__Task directions__:
Look through the data below and say how many of its lines contain "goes", adding nothing else.

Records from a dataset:
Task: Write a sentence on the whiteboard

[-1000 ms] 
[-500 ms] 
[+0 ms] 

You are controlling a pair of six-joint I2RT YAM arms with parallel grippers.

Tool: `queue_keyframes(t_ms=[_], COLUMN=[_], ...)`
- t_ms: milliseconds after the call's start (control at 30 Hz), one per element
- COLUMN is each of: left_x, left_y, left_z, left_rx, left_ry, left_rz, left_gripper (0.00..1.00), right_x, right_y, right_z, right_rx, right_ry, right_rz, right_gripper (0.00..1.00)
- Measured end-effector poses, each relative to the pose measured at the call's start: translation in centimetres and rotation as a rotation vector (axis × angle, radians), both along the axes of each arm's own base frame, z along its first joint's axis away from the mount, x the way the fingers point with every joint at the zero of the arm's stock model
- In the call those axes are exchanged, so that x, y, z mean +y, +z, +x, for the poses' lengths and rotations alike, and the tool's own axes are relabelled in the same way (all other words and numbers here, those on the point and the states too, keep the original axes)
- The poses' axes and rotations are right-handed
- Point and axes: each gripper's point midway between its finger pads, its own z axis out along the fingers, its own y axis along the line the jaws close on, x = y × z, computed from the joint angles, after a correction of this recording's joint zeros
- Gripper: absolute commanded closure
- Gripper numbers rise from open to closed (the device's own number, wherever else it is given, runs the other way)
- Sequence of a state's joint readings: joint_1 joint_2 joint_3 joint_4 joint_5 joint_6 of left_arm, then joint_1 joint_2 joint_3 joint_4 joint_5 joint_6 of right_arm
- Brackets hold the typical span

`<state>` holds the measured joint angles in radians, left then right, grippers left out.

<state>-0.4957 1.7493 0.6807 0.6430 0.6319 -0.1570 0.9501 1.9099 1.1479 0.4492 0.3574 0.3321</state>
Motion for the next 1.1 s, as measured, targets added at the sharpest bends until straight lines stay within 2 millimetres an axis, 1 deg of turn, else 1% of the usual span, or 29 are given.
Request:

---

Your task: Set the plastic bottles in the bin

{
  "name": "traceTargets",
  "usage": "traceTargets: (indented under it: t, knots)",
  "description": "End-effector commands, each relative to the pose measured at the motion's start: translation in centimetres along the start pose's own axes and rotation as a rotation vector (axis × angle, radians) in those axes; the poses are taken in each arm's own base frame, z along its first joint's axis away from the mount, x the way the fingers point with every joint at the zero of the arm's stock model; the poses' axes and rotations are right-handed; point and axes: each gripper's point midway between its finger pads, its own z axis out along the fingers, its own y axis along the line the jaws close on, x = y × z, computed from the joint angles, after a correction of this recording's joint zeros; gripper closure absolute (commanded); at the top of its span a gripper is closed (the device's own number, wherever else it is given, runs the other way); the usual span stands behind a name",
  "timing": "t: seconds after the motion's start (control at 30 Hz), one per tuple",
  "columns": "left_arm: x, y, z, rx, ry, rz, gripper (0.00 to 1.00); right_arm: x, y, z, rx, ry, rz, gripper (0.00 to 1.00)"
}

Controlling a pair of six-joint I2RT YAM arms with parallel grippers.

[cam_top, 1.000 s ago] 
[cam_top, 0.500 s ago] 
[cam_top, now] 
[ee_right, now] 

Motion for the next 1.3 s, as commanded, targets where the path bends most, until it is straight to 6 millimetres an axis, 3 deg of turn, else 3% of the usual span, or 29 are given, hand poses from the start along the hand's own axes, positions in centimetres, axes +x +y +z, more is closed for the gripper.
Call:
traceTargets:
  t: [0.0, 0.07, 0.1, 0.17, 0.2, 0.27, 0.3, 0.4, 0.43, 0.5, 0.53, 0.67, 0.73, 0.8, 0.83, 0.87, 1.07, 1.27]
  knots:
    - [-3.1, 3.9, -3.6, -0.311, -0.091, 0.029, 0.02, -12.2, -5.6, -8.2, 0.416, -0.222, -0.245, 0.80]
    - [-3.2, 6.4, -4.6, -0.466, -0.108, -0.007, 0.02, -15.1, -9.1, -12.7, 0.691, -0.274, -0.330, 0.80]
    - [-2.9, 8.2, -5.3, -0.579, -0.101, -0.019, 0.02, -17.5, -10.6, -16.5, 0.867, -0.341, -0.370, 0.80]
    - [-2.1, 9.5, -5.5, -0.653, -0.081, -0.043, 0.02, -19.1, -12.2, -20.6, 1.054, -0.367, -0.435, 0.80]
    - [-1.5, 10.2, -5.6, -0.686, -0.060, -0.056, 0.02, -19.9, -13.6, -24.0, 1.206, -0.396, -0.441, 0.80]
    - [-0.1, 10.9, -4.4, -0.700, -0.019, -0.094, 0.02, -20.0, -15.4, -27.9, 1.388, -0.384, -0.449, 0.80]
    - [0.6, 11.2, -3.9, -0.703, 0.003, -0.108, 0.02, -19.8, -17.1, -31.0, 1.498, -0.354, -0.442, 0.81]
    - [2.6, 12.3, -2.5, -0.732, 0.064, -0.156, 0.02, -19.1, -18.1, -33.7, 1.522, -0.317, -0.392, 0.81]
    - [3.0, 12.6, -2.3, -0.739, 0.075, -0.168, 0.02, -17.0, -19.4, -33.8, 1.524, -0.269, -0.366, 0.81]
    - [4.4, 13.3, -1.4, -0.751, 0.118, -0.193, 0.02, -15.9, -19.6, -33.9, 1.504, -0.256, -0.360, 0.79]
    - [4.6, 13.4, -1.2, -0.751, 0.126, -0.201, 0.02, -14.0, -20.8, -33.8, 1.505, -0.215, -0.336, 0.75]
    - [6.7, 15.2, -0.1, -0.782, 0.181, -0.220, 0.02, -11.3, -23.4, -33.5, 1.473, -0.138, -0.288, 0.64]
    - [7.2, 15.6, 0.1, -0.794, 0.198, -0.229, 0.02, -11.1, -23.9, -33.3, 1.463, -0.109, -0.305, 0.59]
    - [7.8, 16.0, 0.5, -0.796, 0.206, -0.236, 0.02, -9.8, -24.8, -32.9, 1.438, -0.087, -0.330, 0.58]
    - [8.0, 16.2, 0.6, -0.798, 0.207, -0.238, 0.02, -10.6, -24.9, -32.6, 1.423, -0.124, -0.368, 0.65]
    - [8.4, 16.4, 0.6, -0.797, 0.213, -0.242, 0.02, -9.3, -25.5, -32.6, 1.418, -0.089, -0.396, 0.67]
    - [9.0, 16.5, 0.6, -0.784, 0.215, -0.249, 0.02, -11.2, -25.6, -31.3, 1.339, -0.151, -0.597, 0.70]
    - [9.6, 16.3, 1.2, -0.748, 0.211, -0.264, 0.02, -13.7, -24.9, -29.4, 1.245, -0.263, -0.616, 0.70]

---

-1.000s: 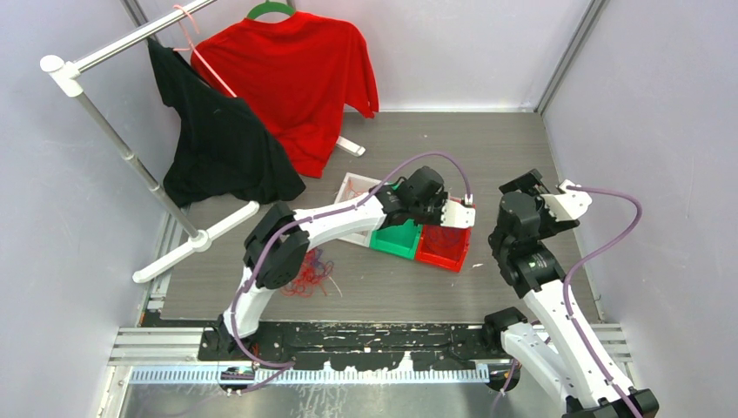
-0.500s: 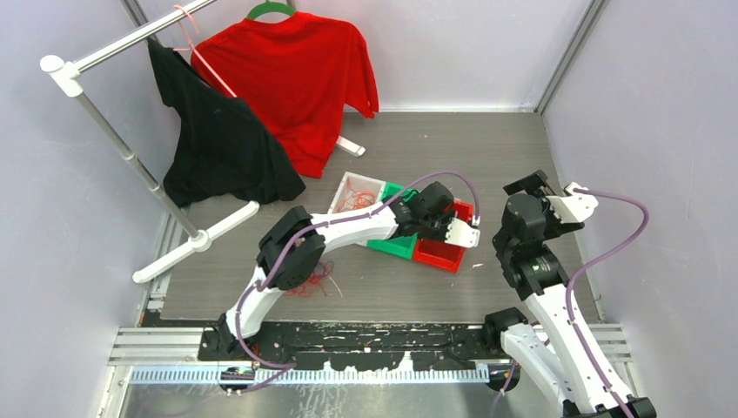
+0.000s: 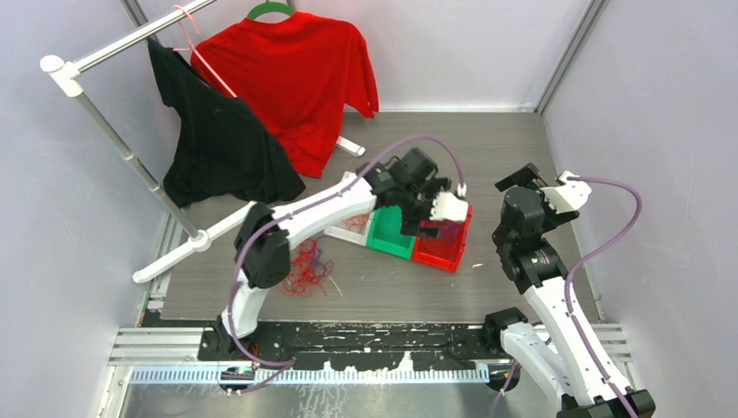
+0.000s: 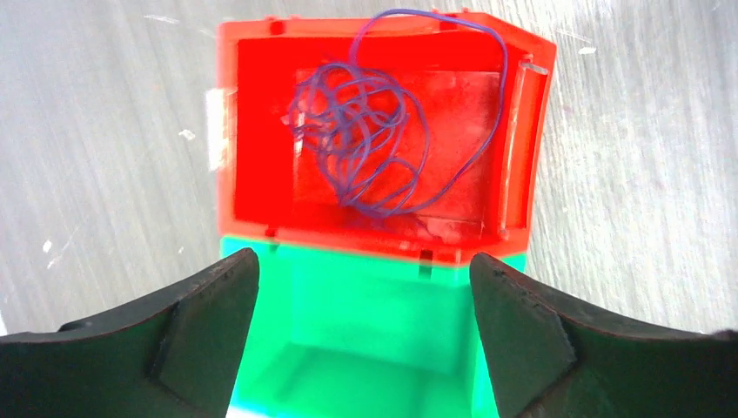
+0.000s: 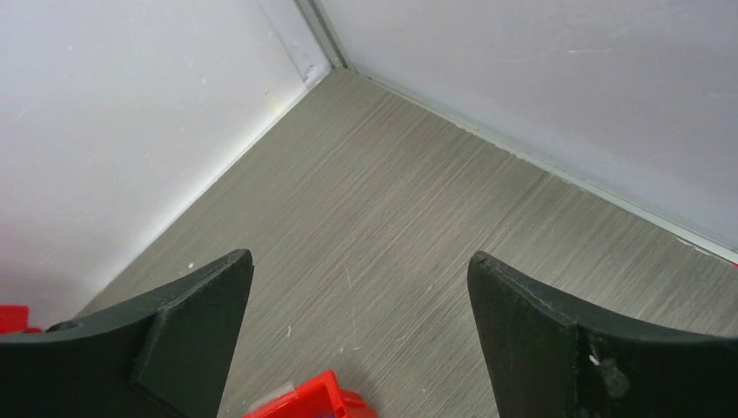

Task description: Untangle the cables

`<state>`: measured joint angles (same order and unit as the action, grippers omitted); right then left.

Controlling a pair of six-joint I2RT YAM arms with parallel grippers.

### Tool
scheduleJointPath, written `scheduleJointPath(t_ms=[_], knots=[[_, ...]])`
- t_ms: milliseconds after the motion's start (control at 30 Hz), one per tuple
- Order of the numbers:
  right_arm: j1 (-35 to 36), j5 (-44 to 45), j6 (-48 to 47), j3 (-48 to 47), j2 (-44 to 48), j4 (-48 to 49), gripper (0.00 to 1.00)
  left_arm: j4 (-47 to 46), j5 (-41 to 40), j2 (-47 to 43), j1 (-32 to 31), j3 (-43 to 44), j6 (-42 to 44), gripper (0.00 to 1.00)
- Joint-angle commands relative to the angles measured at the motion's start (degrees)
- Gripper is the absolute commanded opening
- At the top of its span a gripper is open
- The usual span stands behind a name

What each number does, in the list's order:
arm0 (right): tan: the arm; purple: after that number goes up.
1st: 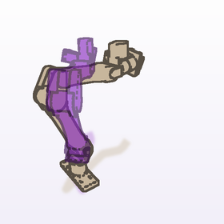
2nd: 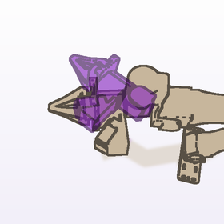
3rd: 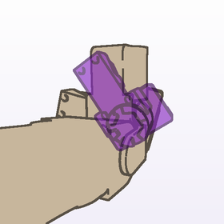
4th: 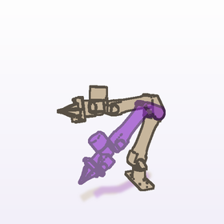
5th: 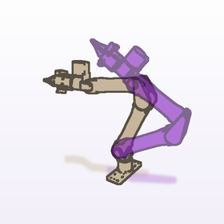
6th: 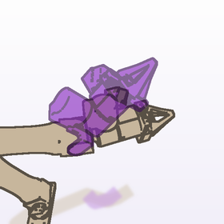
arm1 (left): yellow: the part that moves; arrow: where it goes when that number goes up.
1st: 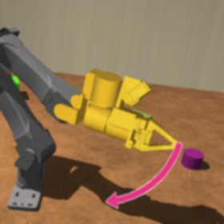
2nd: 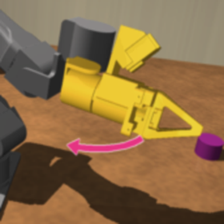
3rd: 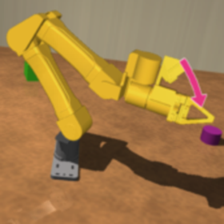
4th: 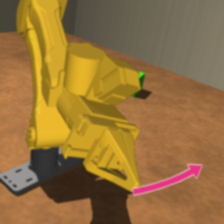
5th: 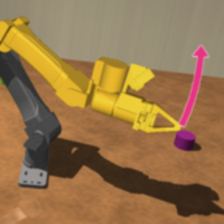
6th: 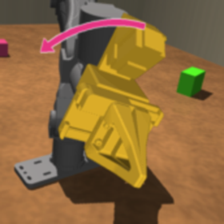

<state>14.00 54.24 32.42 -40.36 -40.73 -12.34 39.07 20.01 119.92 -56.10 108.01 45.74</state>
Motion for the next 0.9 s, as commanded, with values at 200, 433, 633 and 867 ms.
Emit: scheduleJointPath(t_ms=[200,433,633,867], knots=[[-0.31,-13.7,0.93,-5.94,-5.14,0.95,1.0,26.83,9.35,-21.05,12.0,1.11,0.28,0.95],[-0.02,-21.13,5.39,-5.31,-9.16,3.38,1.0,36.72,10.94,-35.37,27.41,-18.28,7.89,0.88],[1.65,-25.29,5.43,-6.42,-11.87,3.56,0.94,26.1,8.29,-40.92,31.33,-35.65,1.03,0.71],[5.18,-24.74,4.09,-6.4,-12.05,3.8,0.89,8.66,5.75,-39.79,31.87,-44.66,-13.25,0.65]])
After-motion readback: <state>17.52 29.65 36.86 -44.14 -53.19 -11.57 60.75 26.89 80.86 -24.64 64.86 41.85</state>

__Result of this task__:
2